### Dataset entries
——
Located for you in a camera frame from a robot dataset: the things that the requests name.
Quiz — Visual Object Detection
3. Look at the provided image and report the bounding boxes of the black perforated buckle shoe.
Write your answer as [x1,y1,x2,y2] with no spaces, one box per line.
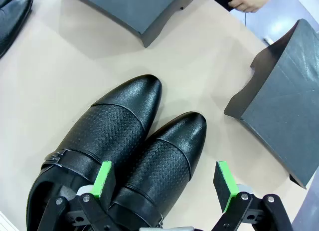
[107,111,207,231]
[26,74,163,231]

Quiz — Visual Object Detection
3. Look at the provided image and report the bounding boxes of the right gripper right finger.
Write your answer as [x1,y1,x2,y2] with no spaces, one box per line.
[211,160,294,231]

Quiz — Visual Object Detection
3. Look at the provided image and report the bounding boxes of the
——
### What this task involves
Would you write each entry out again exactly, omitting the images?

### Task answer
Located for you in a camera frame from a robot dataset: the things that the requests name.
Quiz — Visual Object Detection
3. Look at the provided image and report the bounding boxes of the black perforated buckle shoe.
Write your answer as [x1,y1,x2,y2] with no spaces, one box per line.
[107,111,207,231]
[26,74,163,231]

Quiz — Visual Object Detection
3. Look at the provided image and report the bounding boxes of the right gripper right finger.
Write your answer as [x1,y1,x2,y2] with no spaces, one box per line.
[211,160,294,231]

Quiz — Visual Object Detection
3. Look at the provided image and report the bounding boxes of the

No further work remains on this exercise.